Denise raccroche. Le combiné est auréolé d'eau et la mare élargie à ses pieds. Elle dénoue la serviette, s'en sert comme d'une serpillière. Elle ne prend conscience de sa nudité que la dernière goutte d'eau absorbée, le sol séché et la serviette trop mouillée pour reprendre sa fonction de pagne. Elle tire le voilage du séjour, un peu tard semble-t-il pour échapper à l'indiscrétion du vis-à-vis et surtout à celle d'un vieux monsieur au troisième étage dont, la terrasse et le regard plonge dans l'appartement des Van Der Bilt. Elle chasse de ses pensées les desseins inavoués du vieux Monsieur, préoccupées par la venue de l'ébéniste. Denise décommande le rendez-vous avec le coiffeur et s'enferme dans la salle de bains.

        Les Van Der Bilt et leur fille habitent un spacieux appartement au second étage d'un ravissant immeuble dans une rue calme de Bruxelle. Par une curieuse bizarrerie du sol ou de La construction des bâtiments, à moins que ce ne soit des deux, le tramway de façon aléatoire, signe son passage par une vibration des planchers. Petit désagrément sans conséquence autre, que la surprise des personnes étrangères et qui ne perturbe en rien la coupable industrie du vieux monsieur.
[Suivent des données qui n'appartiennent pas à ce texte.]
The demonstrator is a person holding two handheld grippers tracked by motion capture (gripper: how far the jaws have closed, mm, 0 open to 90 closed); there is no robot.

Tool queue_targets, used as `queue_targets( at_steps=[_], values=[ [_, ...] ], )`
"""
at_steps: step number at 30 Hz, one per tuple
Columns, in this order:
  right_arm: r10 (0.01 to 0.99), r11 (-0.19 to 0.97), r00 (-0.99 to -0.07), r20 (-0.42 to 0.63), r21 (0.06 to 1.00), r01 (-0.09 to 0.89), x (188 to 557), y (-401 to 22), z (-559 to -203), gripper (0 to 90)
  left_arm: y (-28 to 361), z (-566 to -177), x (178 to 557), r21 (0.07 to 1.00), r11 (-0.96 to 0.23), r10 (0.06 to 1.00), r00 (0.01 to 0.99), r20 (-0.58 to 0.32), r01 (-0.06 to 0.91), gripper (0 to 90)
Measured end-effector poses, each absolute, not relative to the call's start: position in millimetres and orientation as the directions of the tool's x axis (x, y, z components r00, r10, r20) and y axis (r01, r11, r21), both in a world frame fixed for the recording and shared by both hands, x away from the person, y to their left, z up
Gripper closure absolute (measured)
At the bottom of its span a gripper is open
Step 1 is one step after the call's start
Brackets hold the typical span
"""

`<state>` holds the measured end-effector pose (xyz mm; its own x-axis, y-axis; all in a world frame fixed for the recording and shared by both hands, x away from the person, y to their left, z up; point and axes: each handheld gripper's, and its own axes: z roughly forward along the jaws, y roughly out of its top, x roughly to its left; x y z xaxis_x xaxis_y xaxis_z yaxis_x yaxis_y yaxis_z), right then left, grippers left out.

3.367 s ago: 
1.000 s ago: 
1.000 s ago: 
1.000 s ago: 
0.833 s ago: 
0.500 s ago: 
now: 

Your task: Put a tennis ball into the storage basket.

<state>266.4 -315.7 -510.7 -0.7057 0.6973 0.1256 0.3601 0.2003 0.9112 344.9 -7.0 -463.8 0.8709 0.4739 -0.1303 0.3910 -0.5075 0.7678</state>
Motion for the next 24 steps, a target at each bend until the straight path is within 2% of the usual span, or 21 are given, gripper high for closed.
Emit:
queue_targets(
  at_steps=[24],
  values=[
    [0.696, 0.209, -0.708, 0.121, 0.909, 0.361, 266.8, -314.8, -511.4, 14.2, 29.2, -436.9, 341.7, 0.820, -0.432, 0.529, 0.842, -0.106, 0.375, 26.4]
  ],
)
Lequel a enfin vu ses efforts récompensés. Les experts de la société des transports, mandatés par leur direction ne pouvant solutionner le problème, l'incident a été oublié.
        Denise ne s'attarde pas dans la salle de bains et sitôt vêtue, s'empare d'un mètre ruban. Dans la chambre à coucher, elle gaspille quelques précieuses minutes à mesurer, juger, jauger, échafauder, imaginer l'espace et les volumes, puis, après mûre réflexion, elle libère l'espace squatté par une commode moderne laquée blanc, qu'elle pousse jusque dans la chambre de sa fille où le meuble trouve sa place. Elle accorde trois fugaces secondes d'attention à la gesticulation et la véhémence des reproches de Mademoiselle Van Der Bilt qui ne manqueront pas d'éclater. Elle pose un bibelot sur le dessus de la commode, histoire de briser l'offensive de sa fille et entreprend de nettoyer l'espace libéré.
        Denise Van Der Bilt, alors âgée de dix ans, a découvert et aimé le charme désuet des armoires normandes chez une tante bretonne. Le temps passé n'a pas entamé une once de sa passion pour les vieilles armoires. Cependant ne voulant pas d'un meuble ancien, elle a confié la fabrication d'une copie à un ébéniste, présenté par des amis. Denise repasse la serpillière une seconde fois lorsque la sonnette d'entrée retentit. Elle ouvre la porte pour tomber nez à nez sur de grands panneaux de bois vernis derrière lesquels, déborde la tête de Dubois, penchée sur la gauche.
 - Bonjour Madame Van Der Bilt ! lui dit-il.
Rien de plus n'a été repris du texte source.